BEGIN
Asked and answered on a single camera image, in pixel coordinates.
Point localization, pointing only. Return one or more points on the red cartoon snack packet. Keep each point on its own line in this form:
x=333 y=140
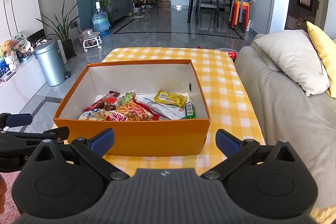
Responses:
x=93 y=106

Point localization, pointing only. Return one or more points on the small brown plush toy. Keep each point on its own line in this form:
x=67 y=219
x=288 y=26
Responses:
x=8 y=46

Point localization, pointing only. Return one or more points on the yellow fluffy blanket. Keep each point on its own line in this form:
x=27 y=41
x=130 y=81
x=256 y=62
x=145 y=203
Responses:
x=321 y=214

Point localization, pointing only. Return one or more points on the silver pedal trash can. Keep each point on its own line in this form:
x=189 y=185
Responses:
x=51 y=64

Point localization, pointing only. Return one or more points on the yellow checked tablecloth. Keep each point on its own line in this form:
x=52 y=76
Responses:
x=223 y=87

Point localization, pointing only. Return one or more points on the orange cardboard box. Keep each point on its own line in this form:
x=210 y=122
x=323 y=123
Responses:
x=147 y=137

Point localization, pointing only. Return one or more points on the red shrimp stick packet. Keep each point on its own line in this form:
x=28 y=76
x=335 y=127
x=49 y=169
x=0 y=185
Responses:
x=131 y=111

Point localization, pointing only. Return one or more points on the white woven basket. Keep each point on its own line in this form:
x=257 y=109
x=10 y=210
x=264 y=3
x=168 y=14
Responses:
x=11 y=60

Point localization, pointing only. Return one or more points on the long-leaf potted plant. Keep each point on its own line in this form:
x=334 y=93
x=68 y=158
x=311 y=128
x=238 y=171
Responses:
x=64 y=29

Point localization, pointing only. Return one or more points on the green label nut packet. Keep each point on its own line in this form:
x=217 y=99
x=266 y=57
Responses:
x=128 y=96

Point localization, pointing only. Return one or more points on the small red package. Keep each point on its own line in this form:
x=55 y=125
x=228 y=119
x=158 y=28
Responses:
x=232 y=54

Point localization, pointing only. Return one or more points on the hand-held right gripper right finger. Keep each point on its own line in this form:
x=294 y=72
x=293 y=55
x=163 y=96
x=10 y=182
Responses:
x=227 y=141

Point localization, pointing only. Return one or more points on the white pillow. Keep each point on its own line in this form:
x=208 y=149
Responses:
x=291 y=58

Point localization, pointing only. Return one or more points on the yellow snack packet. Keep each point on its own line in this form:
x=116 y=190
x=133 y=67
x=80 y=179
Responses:
x=170 y=98

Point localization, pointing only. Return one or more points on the yellow pillow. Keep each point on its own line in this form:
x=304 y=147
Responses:
x=325 y=53

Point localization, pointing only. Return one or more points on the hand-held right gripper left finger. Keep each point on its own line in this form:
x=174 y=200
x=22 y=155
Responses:
x=102 y=141

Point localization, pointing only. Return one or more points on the grey sofa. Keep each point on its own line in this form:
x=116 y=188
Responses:
x=288 y=121

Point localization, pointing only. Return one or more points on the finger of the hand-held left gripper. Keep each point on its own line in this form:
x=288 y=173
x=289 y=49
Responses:
x=52 y=133
x=18 y=119

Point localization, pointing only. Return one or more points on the dining table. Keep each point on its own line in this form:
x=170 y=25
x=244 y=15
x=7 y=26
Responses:
x=189 y=3

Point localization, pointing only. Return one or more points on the long white snack packet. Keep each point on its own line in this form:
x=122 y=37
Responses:
x=168 y=109

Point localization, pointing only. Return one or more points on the white tv console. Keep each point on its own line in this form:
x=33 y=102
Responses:
x=21 y=87

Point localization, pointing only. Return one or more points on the rice cracker packet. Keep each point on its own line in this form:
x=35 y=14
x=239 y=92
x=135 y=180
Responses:
x=92 y=115

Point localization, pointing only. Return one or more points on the stacked orange plastic stools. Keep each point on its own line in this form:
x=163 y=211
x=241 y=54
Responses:
x=237 y=11

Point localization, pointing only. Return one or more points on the blue water bottle with pump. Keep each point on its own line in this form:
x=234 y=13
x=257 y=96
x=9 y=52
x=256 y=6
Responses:
x=101 y=20

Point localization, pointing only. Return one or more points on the round hand fan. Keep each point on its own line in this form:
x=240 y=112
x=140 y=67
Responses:
x=19 y=39

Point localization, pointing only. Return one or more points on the clear-wrapped cake with red label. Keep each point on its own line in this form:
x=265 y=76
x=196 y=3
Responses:
x=110 y=102

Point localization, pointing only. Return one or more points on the green sausage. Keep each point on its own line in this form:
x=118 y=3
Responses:
x=189 y=111

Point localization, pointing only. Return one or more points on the white wheeled stool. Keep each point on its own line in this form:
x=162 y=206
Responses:
x=90 y=39
END
▶ PROBLEM TO WORK ON
Before printing anything, remove the pictures; then print all the records exactly.

▶ ANSWER TO THIS TASK
Asked and answered on a single camera image, in pixel coordinates.
Point localization, pointing only. Return one or more points on the red cartoon snack packet. Keep each point on its own line in this form:
x=333 y=140
Responses:
x=93 y=106

Point localization, pointing only. Return one or more points on the small brown plush toy. Keep each point on its own line in this form:
x=67 y=219
x=288 y=26
Responses:
x=8 y=46

Point localization, pointing only. Return one or more points on the yellow fluffy blanket. Keep each point on its own line in this form:
x=27 y=41
x=130 y=81
x=256 y=62
x=145 y=203
Responses:
x=321 y=214

Point localization, pointing only. Return one or more points on the silver pedal trash can. Keep each point on its own line in this form:
x=189 y=185
Responses:
x=51 y=64

Point localization, pointing only. Return one or more points on the yellow checked tablecloth. Keep each point on its own line in this form:
x=52 y=76
Responses:
x=223 y=87

Point localization, pointing only. Return one or more points on the orange cardboard box. Keep each point on its own line in this form:
x=210 y=122
x=323 y=123
Responses:
x=147 y=137

Point localization, pointing only. Return one or more points on the red shrimp stick packet. Keep each point on its own line in this form:
x=28 y=76
x=335 y=127
x=49 y=169
x=0 y=185
Responses:
x=131 y=111

Point localization, pointing only. Return one or more points on the white woven basket. Keep each point on its own line in this form:
x=257 y=109
x=10 y=210
x=264 y=3
x=168 y=14
Responses:
x=11 y=60

Point localization, pointing only. Return one or more points on the long-leaf potted plant. Keep each point on its own line in this form:
x=334 y=93
x=68 y=158
x=311 y=128
x=238 y=171
Responses:
x=64 y=29

Point localization, pointing only. Return one or more points on the green label nut packet. Keep each point on its own line in this form:
x=217 y=99
x=266 y=57
Responses:
x=128 y=96

Point localization, pointing only. Return one or more points on the small red package. Keep each point on its own line in this form:
x=55 y=125
x=228 y=119
x=158 y=28
Responses:
x=232 y=54

Point localization, pointing only. Return one or more points on the hand-held right gripper right finger. Keep each point on its own line in this form:
x=294 y=72
x=293 y=55
x=163 y=96
x=10 y=182
Responses:
x=227 y=141

Point localization, pointing only. Return one or more points on the white pillow. Keep each point on its own line in this form:
x=208 y=149
Responses:
x=291 y=58

Point localization, pointing only. Return one or more points on the yellow snack packet. Keep each point on its own line in this form:
x=116 y=190
x=133 y=67
x=80 y=179
Responses:
x=170 y=98

Point localization, pointing only. Return one or more points on the yellow pillow. Keep each point on its own line in this form:
x=304 y=147
Responses:
x=325 y=53

Point localization, pointing only. Return one or more points on the hand-held right gripper left finger. Keep each point on its own line in this form:
x=174 y=200
x=22 y=155
Responses:
x=102 y=141

Point localization, pointing only. Return one or more points on the grey sofa. Keep each point on its own line in this form:
x=116 y=188
Responses:
x=288 y=121

Point localization, pointing only. Return one or more points on the finger of the hand-held left gripper. Keep each point on its own line in this form:
x=288 y=173
x=289 y=49
Responses:
x=52 y=133
x=18 y=119

Point localization, pointing only. Return one or more points on the dining table. Keep each point on its own line in this form:
x=170 y=25
x=244 y=15
x=7 y=26
Responses:
x=189 y=3

Point localization, pointing only. Return one or more points on the long white snack packet. Keep each point on its own line in this form:
x=122 y=37
Responses:
x=168 y=109

Point localization, pointing only. Return one or more points on the white tv console. Keep each point on its own line in this form:
x=33 y=102
Responses:
x=21 y=87

Point localization, pointing only. Return one or more points on the rice cracker packet. Keep each point on its own line in this form:
x=35 y=14
x=239 y=92
x=135 y=180
Responses:
x=92 y=115

Point localization, pointing only. Return one or more points on the stacked orange plastic stools. Keep each point on its own line in this form:
x=163 y=211
x=241 y=54
Responses:
x=237 y=11

Point localization, pointing only. Return one or more points on the blue water bottle with pump. Keep each point on its own line in this form:
x=234 y=13
x=257 y=96
x=9 y=52
x=256 y=6
Responses:
x=101 y=20

Point localization, pointing only. Return one or more points on the round hand fan. Keep each point on its own line in this form:
x=240 y=112
x=140 y=67
Responses:
x=19 y=39

Point localization, pointing only. Return one or more points on the clear-wrapped cake with red label. Keep each point on its own line in this form:
x=265 y=76
x=196 y=3
Responses:
x=110 y=102

Point localization, pointing only. Return one or more points on the green sausage. Keep each point on its own line in this form:
x=118 y=3
Responses:
x=189 y=111

Point localization, pointing only. Return one or more points on the white wheeled stool. Keep each point on its own line in this form:
x=162 y=206
Responses:
x=90 y=39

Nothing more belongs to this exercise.